Give every line of the data again, exactly as it is written.

((

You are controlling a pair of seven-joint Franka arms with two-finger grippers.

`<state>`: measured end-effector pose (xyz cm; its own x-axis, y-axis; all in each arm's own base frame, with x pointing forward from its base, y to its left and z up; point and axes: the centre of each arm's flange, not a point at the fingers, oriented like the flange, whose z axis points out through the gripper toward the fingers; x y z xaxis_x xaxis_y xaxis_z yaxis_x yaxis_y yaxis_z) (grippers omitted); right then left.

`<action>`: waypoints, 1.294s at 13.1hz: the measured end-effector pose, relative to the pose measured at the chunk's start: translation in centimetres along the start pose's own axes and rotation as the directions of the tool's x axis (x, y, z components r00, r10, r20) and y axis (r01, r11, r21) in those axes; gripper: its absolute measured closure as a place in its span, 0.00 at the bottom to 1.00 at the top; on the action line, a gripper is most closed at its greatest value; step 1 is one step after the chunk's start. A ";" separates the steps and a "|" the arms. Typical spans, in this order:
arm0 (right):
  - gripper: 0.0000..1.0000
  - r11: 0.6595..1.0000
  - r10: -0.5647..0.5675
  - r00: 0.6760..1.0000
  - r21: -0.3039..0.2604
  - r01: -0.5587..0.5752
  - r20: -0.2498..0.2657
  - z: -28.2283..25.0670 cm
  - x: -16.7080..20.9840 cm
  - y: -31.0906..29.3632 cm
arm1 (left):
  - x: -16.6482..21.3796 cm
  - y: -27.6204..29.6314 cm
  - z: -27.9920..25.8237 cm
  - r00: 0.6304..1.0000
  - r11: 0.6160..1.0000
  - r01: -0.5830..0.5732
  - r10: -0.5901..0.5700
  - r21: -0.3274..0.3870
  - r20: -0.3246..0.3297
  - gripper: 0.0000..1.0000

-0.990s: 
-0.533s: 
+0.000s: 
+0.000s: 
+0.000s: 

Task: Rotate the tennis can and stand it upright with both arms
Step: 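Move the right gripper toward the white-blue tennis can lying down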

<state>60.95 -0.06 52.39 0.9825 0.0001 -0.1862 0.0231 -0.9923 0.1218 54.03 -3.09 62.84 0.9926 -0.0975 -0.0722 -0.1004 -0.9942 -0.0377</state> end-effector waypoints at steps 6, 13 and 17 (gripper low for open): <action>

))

**EXERCISE RESPONSE:**
You are controlling a pair of seven-joint Franka arms with two-finger grippers.

`<state>`: measured end-effector pose (xyz cm; its own x-axis, y-axis; all in each arm's own base frame, with x pointing forward from its base, y to its left and z up; point and axes: the centre of each arm's flange, not a point at the fingers, oriented like the flange, whose z axis points out through the gripper toward the fingers; x y z xaxis_x xaxis_y xaxis_z yaxis_x yaxis_y yaxis_z) (grippers omitted); right then left.

`<action>`: waypoints, 1.294s at 13.1hz: the measured end-effector pose, relative to the pose measured at the chunk's start: translation in centimetres along the start pose's own axes and rotation as the directions of the tool's x axis (x, y, z components r00, r10, r20) and y axis (r01, r11, r21) in those axes; gripper: its absolute measured closure as a place in its span, 0.00 at the bottom to 1.00 at the top; on the action line, a gripper is most closed at its greatest value; step 1 is one step after the chunk's start. A ";" separates the steps and a "|" the arms. Typical spans, in this order:
arm0 (right):
  - gripper: 0.0000..1.0000
  - r11: 0.6595..1.0000
  - r10: -0.5647..0.5675
  - r00: 0.6760..1.0000
  - r21: -0.3039..0.2604
  - r01: -0.5587..0.5752
  - r20: -0.2498..0.2657
  - z: -28.2283..25.0670 cm
  - x: -16.7080..20.9840 cm
  - y: -31.0906..29.3632 cm
arm1 (left):
  - x: -16.6482..21.3796 cm
  - y: -27.6204..29.6314 cm
  - z: -27.9920..25.8237 cm
  - r00: 0.6304..1.0000
  - r11: 0.6160..1.0000
  - r01: -0.5830..0.5732
  - r10: -0.5901..0.5700
  - r21: -0.3274..0.3870
  - r20: -0.3246..0.3297
  - gripper: 0.0000..1.0000

-0.990s: 
-0.533s: 
+0.000s: 
+0.000s: 
+0.000s: 

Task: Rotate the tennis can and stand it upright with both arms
Step: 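Move the right gripper toward the white-blue tennis can lying down
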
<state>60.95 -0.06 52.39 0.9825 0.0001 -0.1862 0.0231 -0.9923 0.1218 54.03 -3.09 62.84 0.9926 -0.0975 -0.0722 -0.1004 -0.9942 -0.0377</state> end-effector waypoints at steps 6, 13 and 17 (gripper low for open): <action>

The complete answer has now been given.